◆ TASK ITEM
Copy each line that includes the string "Provide" from the material into your answer.

◆ DATASET EXCERPTS
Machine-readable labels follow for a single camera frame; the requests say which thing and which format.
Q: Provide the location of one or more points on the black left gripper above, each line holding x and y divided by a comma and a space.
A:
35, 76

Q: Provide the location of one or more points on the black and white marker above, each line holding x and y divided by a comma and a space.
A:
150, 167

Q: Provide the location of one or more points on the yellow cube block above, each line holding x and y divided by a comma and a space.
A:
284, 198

* * *

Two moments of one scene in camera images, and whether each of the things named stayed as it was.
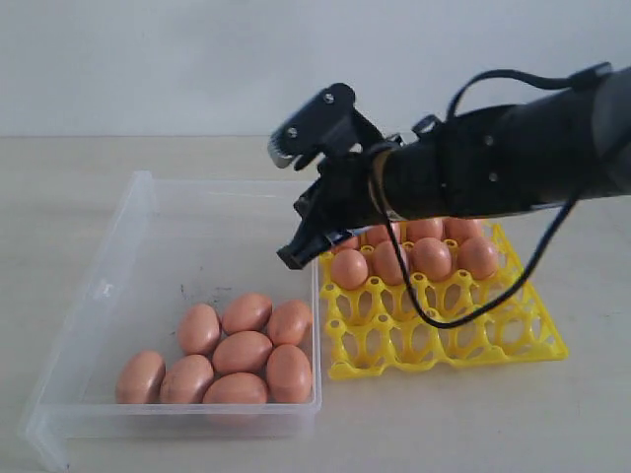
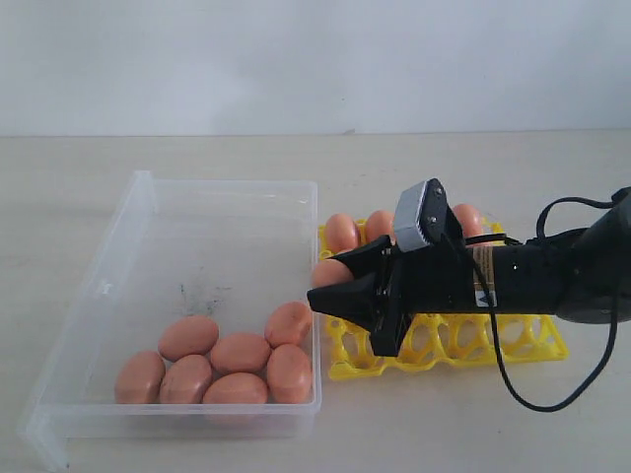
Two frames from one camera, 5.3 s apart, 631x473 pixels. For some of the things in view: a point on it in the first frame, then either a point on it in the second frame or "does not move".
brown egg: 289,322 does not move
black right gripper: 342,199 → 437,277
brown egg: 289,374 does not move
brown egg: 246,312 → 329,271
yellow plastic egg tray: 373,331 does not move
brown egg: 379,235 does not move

==

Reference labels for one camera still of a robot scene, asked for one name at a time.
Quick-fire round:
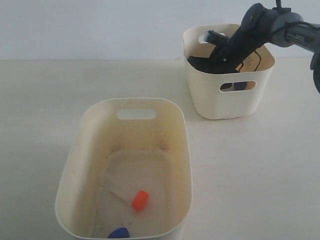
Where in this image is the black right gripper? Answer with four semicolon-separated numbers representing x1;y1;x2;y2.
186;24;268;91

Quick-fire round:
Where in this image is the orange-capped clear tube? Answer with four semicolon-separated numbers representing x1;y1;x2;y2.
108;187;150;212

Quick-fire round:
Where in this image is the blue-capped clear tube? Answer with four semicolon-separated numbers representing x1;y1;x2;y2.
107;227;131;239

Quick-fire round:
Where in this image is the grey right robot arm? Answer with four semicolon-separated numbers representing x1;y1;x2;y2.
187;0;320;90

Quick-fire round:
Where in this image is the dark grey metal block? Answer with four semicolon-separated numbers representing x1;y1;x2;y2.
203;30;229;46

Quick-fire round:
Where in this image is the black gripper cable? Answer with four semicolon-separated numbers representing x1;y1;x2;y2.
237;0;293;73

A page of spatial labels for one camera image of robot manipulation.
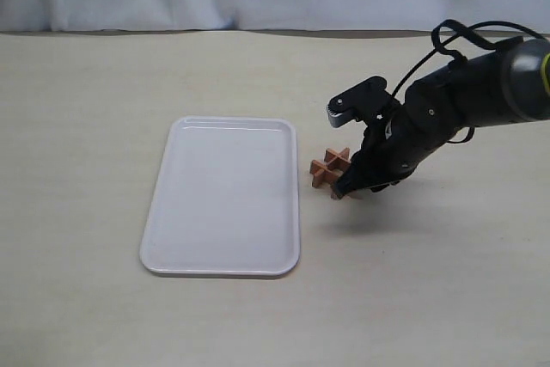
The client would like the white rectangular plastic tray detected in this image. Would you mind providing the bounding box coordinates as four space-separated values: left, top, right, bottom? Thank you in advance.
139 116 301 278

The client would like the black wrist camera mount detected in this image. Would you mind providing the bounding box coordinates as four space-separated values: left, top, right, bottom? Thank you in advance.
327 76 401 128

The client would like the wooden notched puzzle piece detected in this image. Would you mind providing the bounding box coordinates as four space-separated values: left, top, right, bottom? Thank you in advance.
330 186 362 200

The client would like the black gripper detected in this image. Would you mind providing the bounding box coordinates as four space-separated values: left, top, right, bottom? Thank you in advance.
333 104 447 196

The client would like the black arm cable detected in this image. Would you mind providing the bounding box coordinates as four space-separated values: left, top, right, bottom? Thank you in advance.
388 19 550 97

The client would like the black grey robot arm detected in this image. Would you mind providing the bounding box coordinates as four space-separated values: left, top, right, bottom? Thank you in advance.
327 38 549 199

◆ TASK OUTPUT
Q: Provide the location of one or more points on the black left gripper above, each line holding x and y divided by a comma and a space.
Q: Provide the location of one or more points on the black and white marker above, each line holding x and y divided by a comma and a space.
Q: Provide the location of one or more points on the yellow cube block above, each line holding x and y divided by a comma and a space.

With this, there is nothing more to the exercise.